Sustainability is also important to tribal members, and this spring new teams of E10 students are investigating the possibility of retrofitting existing Pomo homes with solar hot water heaters, photovoltaic systems and other energy-efficient improvements.

The collaboration started last year when Edmunds and tribal representative Linda Noel approached a Native American student group at UC Berkeley for help. Their request found its way to mechanical engineering professor Alice Agogino, who teaches an E10 section on human-centered and sustainable design.

Her students, co-advised by graduate student instructor Ryan Shelby, eagerly accepted the challenge. They made the 115-mile trip to Ukiah for a day-long fact-finding meeting with 20 tribe members to solicit input on the community's needs. That kind of exchange is precisely the idea behind human-centered design, Agogino says. "Tribal members know more about their needs than we do."
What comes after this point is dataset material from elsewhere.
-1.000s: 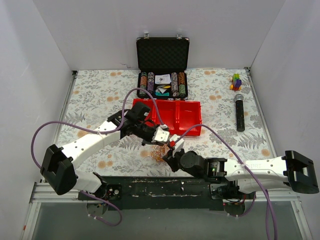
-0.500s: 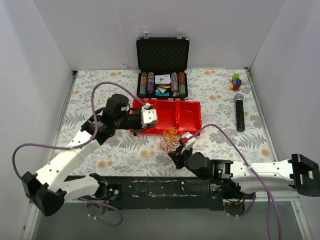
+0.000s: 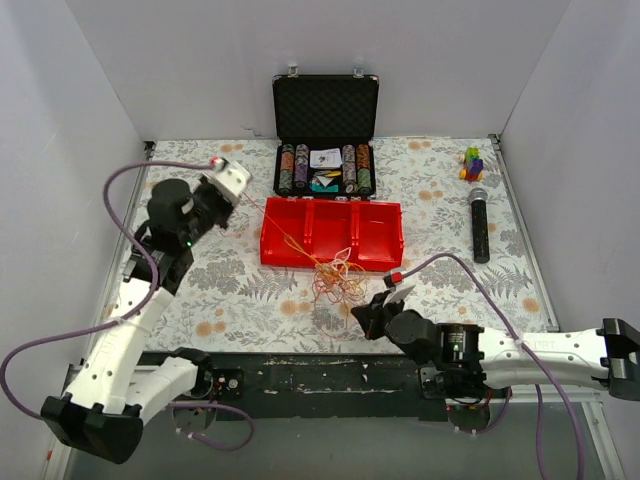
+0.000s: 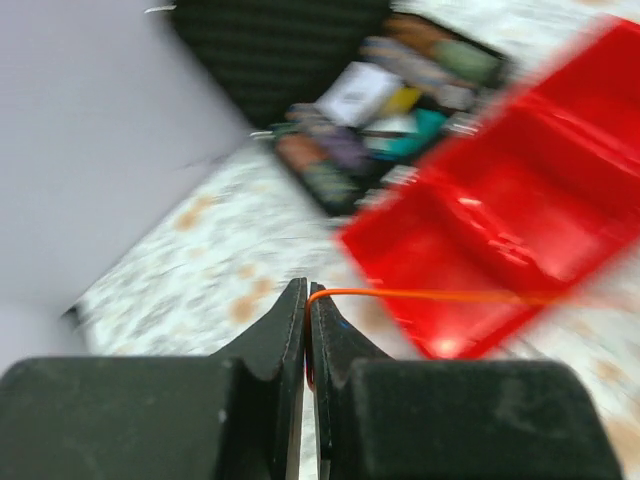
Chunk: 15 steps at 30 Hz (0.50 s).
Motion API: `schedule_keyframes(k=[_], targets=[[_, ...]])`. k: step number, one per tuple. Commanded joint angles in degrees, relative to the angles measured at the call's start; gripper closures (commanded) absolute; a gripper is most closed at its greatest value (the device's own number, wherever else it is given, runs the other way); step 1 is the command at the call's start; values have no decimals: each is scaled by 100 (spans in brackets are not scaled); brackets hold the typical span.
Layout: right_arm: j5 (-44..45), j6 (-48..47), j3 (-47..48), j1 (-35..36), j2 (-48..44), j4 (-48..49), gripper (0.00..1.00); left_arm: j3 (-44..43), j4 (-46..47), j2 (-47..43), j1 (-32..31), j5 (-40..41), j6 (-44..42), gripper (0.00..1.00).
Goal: Untangle the cables
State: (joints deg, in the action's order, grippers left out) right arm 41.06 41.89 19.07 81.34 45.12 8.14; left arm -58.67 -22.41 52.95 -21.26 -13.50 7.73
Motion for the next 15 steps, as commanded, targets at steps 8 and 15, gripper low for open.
schedule_keyframes(k=[8, 15], targets=[[543, 1128, -184, 13, -4, -2641, 99, -1989, 1459, 1103, 3152, 410, 2381, 100], [632, 1744, -184, 13, -100, -3355, 99, -2946, 1494, 1823, 4497, -161, 3795, 100]])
The new design features a large communal kitchen and living room to accommodate and tribal gatherings, with five small attached units that can be used for bedrooms and storage. The first home, now under construction, incorporates sustainable features like rainwater capture systems, passive heating and cooling systems and plenty of natural lighting.

"It resembles our traditional roundhouse," says tribal Vice Chair Angela James, "and would strengthen our community, not only economically, but traditionally." Centralized housing, the tribe hopes, will unify the Pinoleville Pomo and help members take advantage of job training and other services. Sponsoring the overall effort is CARES (Community Assessment of Renewable Energy and Sustainability), a student-run community outreach program.

"It's a real-world project that is going to directly impact the lives of people," says Shelby, a third-year Alfred P. Sloan Ph.D. student in mechanical engineering and CARES cofounder. Along with supervising the students, Shelby is incorporating the work into his doctoral research on sustainability and alternative energy.